EXERCISE REQUIREMENTS:
Would you please output, word for word, the span of the listing below that opens on the line containing "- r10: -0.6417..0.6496" and closes on the line containing "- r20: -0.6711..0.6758"? Include both ends and nothing more.

ENTRIES PROVIDED:
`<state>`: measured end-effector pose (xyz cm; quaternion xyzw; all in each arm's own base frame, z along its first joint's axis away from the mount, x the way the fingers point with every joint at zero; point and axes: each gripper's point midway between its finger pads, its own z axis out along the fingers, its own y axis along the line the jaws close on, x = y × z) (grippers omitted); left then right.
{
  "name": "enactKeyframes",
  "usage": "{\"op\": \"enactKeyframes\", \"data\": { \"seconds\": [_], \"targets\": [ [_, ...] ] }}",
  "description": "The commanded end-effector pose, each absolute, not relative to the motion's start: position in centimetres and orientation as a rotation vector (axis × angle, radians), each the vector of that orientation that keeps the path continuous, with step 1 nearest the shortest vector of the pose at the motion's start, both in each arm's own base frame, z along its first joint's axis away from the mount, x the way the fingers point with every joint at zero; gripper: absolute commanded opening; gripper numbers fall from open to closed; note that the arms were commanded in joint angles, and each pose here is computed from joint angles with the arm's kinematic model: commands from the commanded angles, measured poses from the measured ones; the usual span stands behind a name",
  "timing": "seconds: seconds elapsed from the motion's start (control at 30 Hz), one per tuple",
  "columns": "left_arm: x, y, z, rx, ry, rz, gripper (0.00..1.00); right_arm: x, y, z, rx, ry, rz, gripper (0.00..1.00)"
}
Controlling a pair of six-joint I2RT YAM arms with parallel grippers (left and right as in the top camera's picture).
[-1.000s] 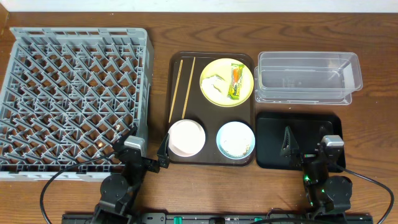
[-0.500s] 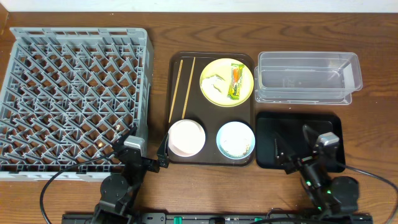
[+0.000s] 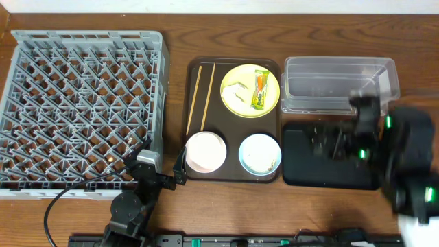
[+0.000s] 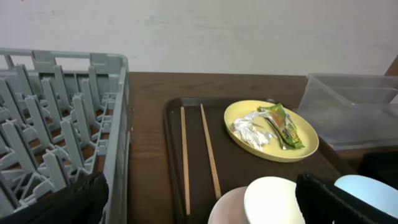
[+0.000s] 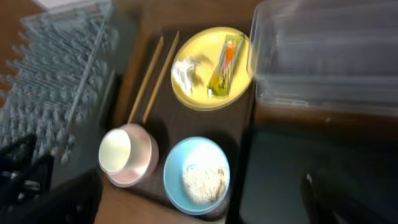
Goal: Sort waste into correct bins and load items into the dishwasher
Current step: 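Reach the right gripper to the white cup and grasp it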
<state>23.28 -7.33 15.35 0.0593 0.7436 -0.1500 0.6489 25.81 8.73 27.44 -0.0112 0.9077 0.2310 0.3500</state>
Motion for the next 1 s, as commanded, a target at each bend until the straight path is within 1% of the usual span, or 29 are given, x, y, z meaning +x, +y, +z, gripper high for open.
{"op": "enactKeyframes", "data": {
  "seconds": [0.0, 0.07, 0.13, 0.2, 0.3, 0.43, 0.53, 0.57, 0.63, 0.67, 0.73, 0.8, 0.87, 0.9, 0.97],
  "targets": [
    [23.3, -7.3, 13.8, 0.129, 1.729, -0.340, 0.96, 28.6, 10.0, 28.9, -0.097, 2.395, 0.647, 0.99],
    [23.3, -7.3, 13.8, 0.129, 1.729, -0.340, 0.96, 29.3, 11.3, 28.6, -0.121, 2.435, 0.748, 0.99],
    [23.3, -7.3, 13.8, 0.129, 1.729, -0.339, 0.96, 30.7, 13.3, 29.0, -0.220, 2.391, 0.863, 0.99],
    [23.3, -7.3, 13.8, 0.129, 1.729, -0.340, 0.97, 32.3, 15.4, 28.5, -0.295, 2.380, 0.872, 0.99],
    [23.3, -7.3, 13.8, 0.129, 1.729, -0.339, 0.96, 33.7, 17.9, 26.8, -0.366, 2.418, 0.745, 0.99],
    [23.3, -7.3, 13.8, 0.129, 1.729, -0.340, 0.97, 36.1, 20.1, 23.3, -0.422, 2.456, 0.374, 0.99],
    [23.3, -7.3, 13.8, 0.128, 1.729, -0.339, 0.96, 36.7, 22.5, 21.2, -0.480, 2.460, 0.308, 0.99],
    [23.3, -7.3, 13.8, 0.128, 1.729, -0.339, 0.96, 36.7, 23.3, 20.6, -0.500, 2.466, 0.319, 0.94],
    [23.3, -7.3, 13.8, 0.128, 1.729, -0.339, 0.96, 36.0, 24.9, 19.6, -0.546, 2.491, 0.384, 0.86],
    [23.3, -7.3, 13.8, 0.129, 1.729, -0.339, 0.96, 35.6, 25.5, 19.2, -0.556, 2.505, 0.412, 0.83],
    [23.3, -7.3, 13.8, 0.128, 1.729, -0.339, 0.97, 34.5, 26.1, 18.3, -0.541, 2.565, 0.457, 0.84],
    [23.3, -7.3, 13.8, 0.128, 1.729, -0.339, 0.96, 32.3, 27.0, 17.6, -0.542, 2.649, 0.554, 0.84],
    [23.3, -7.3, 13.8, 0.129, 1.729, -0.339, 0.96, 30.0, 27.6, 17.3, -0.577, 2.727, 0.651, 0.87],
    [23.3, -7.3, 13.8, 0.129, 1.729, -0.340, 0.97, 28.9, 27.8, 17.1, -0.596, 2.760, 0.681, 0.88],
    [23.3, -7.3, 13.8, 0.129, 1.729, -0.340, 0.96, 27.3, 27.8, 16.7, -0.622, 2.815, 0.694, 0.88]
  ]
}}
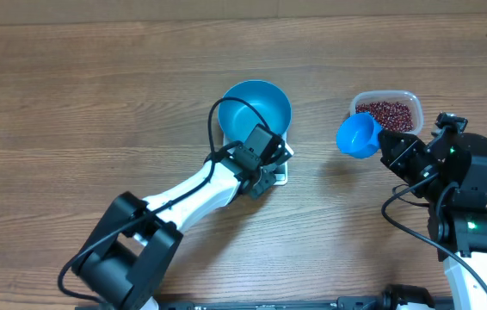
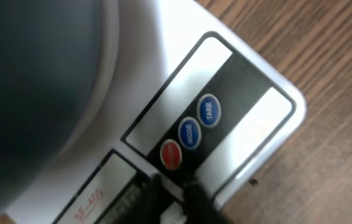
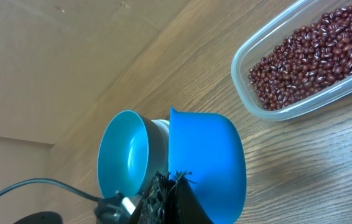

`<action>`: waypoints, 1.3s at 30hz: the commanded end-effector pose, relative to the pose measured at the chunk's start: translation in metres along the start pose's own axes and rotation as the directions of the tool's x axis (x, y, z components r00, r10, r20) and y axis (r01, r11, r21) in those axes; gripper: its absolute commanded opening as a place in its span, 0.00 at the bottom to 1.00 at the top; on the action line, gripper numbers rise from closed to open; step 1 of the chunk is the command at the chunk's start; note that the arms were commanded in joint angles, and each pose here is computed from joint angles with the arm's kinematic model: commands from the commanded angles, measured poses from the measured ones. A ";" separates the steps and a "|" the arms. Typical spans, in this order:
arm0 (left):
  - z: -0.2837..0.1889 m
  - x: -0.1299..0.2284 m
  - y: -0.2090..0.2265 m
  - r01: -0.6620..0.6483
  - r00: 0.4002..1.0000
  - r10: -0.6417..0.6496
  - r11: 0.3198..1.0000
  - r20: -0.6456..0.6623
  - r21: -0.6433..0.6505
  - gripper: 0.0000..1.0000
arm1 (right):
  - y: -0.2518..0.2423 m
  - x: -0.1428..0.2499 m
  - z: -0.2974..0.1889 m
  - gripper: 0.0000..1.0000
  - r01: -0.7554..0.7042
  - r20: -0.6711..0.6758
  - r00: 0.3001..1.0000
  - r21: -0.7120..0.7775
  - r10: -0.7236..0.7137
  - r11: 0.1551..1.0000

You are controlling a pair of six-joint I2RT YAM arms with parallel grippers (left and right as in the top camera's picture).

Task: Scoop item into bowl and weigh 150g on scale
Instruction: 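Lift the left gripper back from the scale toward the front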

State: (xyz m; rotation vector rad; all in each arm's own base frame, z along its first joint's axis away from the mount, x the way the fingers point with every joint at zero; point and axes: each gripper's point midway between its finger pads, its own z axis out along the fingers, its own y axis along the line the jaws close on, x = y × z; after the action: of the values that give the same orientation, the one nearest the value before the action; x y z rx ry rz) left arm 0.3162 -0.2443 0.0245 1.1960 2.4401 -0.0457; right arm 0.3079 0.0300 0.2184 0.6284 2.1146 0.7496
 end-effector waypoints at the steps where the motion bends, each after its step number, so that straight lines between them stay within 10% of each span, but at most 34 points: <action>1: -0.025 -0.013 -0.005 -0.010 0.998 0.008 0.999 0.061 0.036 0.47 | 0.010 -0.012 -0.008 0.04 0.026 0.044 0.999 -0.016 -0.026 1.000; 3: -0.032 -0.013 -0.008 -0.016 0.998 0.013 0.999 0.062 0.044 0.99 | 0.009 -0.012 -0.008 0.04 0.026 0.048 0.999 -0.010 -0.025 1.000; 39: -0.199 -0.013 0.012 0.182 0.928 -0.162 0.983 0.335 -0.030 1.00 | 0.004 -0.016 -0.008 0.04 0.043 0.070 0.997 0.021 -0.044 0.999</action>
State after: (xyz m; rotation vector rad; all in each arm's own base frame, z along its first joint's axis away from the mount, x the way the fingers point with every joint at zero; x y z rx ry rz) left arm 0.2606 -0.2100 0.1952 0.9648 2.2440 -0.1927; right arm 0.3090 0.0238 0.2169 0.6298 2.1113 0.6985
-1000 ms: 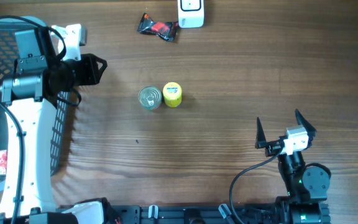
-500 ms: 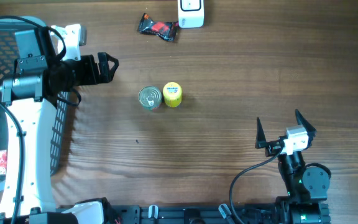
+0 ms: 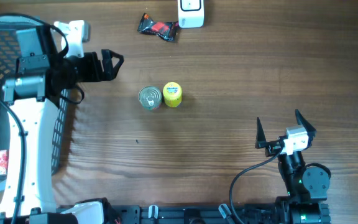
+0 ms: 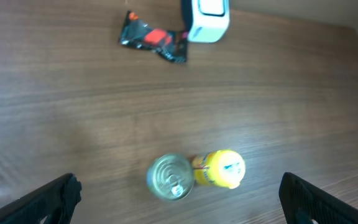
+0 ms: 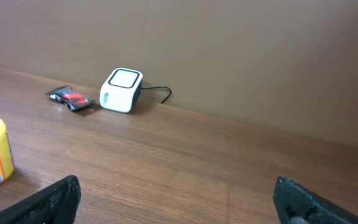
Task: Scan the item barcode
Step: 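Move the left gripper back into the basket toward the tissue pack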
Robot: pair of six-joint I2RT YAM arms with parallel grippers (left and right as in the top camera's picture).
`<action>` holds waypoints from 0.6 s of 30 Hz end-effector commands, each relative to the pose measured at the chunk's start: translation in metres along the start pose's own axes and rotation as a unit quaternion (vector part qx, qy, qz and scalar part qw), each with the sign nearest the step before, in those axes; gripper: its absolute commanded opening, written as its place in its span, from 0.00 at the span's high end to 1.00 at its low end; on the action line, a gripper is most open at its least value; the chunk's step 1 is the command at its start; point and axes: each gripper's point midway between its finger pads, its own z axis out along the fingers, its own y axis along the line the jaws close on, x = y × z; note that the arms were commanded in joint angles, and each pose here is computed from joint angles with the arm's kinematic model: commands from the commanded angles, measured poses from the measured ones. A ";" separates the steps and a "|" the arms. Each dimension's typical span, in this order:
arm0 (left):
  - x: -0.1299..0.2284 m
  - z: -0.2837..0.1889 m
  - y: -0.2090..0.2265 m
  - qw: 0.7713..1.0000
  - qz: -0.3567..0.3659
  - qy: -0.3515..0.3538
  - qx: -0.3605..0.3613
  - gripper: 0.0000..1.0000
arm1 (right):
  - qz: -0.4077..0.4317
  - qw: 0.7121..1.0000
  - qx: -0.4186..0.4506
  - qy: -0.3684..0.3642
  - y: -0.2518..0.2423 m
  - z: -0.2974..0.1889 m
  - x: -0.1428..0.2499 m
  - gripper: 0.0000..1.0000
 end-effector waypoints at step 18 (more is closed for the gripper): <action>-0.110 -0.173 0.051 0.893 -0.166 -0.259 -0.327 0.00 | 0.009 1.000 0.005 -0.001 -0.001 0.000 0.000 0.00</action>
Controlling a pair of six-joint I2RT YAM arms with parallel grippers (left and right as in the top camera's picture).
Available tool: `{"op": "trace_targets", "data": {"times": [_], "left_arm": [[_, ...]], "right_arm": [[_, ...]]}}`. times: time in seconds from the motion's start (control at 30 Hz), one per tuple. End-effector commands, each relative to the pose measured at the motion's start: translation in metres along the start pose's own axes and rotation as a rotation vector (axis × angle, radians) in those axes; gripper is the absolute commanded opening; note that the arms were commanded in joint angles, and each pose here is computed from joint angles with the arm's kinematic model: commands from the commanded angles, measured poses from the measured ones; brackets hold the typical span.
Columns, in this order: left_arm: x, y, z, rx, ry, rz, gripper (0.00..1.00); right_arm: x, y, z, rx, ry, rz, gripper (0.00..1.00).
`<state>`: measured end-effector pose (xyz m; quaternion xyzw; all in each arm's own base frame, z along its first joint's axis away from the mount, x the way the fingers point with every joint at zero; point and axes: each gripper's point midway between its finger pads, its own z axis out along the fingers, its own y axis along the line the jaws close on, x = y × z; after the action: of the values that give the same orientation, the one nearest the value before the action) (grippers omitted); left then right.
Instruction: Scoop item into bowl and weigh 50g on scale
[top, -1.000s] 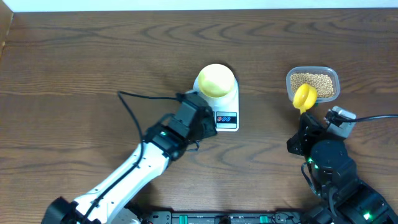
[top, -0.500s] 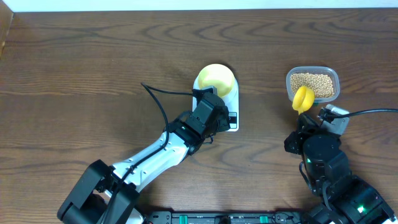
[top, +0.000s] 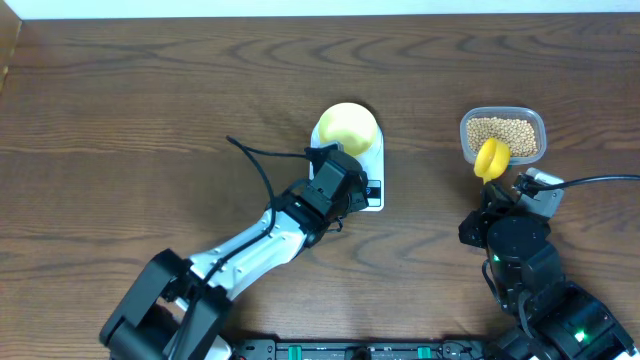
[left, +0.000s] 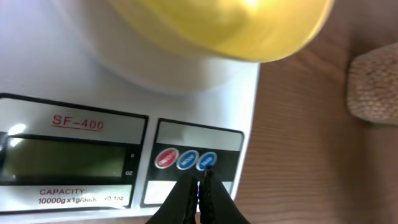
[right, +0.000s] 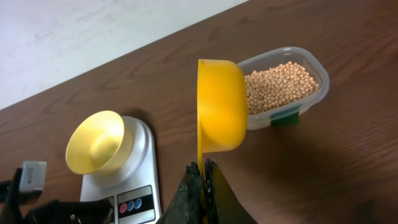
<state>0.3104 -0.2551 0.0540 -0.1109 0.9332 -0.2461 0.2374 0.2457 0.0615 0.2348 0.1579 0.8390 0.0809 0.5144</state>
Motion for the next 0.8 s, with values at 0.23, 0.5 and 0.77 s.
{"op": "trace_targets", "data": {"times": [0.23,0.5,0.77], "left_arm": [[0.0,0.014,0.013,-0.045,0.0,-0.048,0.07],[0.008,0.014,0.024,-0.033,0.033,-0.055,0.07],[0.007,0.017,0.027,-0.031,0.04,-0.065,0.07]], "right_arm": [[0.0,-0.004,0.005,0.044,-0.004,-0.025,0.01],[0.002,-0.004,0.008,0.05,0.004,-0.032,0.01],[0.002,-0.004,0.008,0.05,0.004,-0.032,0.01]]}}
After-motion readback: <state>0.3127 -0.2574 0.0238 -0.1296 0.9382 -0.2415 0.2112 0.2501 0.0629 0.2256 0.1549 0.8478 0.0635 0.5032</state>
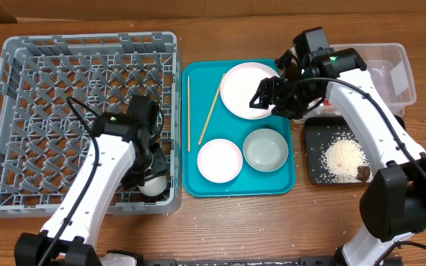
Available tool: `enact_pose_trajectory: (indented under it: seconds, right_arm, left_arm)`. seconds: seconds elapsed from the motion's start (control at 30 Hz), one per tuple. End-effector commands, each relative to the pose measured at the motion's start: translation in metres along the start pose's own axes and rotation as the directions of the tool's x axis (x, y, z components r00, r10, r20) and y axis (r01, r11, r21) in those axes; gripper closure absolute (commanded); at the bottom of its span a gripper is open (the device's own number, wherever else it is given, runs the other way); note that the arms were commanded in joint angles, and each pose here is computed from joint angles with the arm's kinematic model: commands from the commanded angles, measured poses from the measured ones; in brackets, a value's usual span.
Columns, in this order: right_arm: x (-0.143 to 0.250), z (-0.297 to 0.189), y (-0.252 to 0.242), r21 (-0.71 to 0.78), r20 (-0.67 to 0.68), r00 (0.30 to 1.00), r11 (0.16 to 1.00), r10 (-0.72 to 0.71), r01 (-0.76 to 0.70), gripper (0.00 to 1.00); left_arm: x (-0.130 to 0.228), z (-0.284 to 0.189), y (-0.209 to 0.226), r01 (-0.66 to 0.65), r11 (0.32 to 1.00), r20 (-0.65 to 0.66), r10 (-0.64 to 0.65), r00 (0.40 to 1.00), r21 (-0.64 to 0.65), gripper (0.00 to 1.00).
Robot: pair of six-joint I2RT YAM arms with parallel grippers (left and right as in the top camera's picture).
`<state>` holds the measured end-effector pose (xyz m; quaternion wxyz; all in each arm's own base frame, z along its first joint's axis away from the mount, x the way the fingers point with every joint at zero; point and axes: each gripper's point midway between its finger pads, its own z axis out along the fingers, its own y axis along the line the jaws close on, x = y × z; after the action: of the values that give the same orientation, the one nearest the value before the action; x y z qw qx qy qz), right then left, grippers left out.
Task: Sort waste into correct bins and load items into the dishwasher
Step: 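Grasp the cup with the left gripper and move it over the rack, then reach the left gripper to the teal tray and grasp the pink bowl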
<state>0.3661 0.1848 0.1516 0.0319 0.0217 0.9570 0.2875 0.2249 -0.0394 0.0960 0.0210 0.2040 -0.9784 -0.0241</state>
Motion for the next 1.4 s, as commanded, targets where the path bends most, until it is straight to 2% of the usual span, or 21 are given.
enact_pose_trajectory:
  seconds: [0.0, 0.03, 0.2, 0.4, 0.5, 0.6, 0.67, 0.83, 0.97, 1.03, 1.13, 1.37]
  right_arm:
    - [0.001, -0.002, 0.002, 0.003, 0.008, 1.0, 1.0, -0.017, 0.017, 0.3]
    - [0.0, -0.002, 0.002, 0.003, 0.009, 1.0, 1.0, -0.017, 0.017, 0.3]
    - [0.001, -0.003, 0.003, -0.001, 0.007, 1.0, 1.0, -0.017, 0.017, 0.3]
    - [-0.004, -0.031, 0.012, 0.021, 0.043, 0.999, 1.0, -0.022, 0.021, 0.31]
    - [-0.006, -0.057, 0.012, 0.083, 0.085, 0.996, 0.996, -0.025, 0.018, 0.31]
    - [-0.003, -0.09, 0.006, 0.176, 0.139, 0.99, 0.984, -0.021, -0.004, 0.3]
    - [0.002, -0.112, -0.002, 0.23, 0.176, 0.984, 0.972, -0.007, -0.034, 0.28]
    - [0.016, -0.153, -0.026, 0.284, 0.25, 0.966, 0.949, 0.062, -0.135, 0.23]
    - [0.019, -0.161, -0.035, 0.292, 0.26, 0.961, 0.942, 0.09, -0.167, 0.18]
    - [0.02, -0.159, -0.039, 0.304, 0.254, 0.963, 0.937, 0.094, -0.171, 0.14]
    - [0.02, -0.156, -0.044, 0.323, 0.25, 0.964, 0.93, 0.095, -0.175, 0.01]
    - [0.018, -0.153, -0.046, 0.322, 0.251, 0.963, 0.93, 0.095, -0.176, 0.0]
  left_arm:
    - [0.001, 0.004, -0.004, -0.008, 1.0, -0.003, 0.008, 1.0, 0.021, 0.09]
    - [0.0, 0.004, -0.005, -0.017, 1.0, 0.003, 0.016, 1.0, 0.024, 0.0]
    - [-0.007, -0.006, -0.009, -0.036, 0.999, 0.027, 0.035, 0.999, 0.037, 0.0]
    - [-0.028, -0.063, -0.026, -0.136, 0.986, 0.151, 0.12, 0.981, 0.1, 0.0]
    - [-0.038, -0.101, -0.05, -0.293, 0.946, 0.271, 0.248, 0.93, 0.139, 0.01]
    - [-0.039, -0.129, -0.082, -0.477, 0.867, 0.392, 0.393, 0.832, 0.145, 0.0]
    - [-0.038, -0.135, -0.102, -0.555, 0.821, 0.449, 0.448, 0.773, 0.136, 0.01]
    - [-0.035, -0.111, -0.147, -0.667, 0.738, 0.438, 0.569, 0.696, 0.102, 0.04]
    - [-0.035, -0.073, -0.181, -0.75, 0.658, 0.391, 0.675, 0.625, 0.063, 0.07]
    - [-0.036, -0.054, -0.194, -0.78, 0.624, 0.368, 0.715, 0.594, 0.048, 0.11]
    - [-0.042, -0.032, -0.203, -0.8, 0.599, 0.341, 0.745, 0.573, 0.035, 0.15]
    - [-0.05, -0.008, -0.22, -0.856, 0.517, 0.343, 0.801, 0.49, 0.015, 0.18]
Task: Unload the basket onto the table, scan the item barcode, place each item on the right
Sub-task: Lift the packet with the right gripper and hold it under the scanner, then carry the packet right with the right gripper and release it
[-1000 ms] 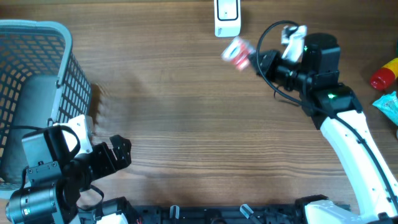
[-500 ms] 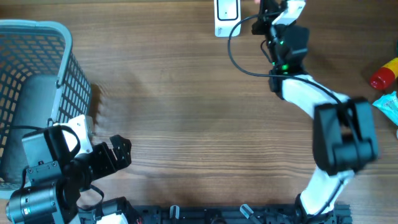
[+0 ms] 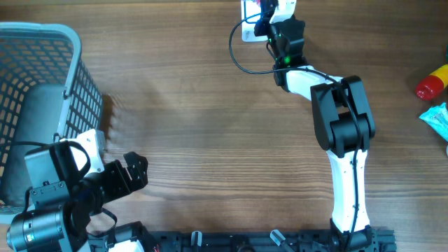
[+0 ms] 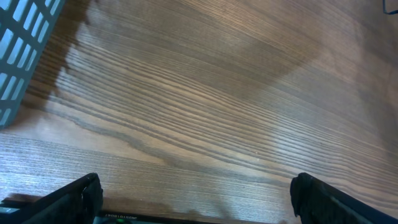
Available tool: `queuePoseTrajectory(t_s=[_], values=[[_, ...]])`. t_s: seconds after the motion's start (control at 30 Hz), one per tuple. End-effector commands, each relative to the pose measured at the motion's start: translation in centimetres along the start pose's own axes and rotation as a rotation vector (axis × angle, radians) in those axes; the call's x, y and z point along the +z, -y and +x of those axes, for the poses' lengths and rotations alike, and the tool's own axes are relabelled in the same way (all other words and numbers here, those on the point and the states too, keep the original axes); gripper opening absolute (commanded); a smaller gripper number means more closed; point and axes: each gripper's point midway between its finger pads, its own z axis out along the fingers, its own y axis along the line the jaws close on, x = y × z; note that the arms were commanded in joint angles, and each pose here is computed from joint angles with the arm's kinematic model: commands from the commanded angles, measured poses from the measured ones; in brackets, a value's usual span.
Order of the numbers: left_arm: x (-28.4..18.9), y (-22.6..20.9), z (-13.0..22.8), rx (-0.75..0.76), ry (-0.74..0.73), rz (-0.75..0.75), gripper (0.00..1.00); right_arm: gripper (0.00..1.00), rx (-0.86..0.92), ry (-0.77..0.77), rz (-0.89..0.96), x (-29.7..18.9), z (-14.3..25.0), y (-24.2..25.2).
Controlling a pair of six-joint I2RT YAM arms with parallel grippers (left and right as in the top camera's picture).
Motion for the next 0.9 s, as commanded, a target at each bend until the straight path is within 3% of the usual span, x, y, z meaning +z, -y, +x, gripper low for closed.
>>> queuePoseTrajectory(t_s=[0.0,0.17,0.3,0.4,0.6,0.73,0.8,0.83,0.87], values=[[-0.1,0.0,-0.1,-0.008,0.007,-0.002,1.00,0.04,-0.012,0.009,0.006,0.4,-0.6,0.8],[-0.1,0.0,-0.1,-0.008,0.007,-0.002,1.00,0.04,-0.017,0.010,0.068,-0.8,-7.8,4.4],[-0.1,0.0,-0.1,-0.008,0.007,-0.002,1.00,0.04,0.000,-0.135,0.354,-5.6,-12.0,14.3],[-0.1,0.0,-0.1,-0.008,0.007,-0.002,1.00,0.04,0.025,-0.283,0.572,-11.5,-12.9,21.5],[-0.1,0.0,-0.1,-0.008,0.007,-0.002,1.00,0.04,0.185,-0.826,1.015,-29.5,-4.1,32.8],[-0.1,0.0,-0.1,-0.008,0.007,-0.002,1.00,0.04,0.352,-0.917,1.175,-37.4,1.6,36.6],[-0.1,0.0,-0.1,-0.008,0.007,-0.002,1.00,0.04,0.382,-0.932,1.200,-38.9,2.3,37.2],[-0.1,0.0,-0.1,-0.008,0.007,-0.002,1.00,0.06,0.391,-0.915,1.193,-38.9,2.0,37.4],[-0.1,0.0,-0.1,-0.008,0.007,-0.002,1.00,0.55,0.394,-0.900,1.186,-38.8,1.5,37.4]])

COMPLETED TASK:
  - r10: -0.6417..0.6496
  - r11: 0.3198..1.0000
  - r20: -0.6456..0.6623
  - r21: -0.6433..0.6505
  - gripper: 0.0000..1.0000
arm1 (right):
  - y: -0.2518..0.2423 m
  - x: -0.1428..0.2499 m
  - z: -0.2974..0.1889 m
  - gripper: 0.0000..1.0000
  - r01: -0.7554..0.7042
  - r20: -0.6711..0.6758

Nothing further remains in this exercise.